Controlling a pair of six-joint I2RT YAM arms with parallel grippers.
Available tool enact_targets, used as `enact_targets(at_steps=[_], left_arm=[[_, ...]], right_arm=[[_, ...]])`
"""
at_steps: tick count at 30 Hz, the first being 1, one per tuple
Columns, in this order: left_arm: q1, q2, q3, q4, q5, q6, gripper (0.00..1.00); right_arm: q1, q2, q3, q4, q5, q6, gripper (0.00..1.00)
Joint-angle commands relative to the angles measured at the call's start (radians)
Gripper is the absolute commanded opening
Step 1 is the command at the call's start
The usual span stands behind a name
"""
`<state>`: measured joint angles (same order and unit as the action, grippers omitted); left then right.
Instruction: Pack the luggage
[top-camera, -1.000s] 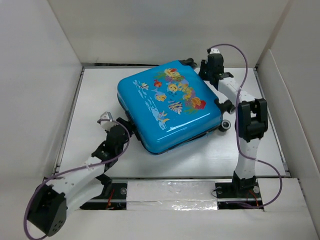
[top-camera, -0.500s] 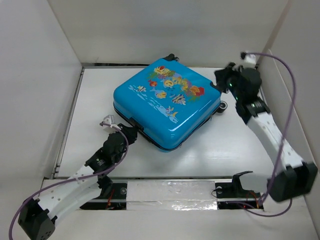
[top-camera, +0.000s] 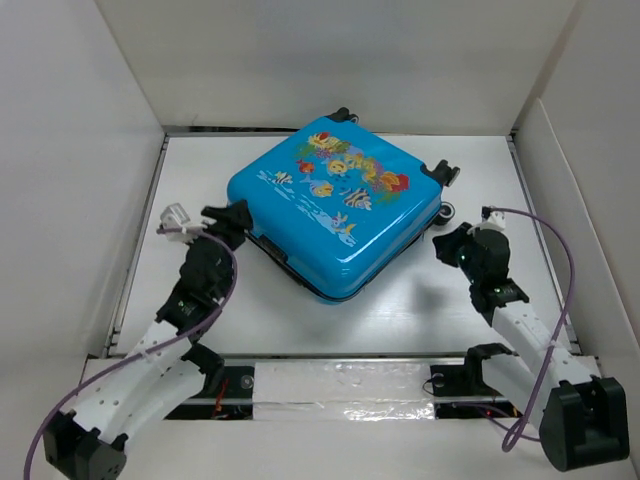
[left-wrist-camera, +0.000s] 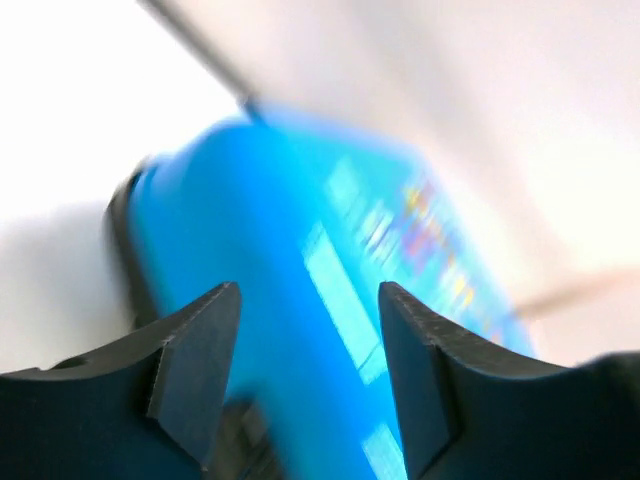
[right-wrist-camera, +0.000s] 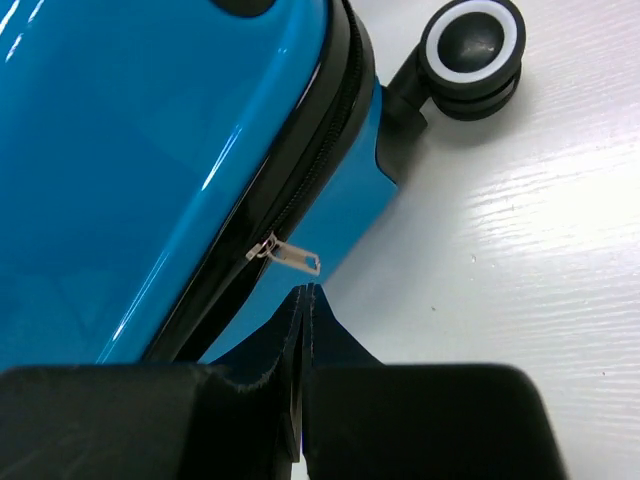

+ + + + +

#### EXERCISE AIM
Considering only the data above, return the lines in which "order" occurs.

#### RESULT OF THIS TASK
Columns, in this order: left_arm: q1, q2, q3, q4, q5, q6, gripper (0.00..1.00); right_arm: q1, q2, q3, q4, q5, q6, gripper (0.00..1.00)
`<state>`: measured joint angles (same order and unit as the action, grippers omitted); left then right.

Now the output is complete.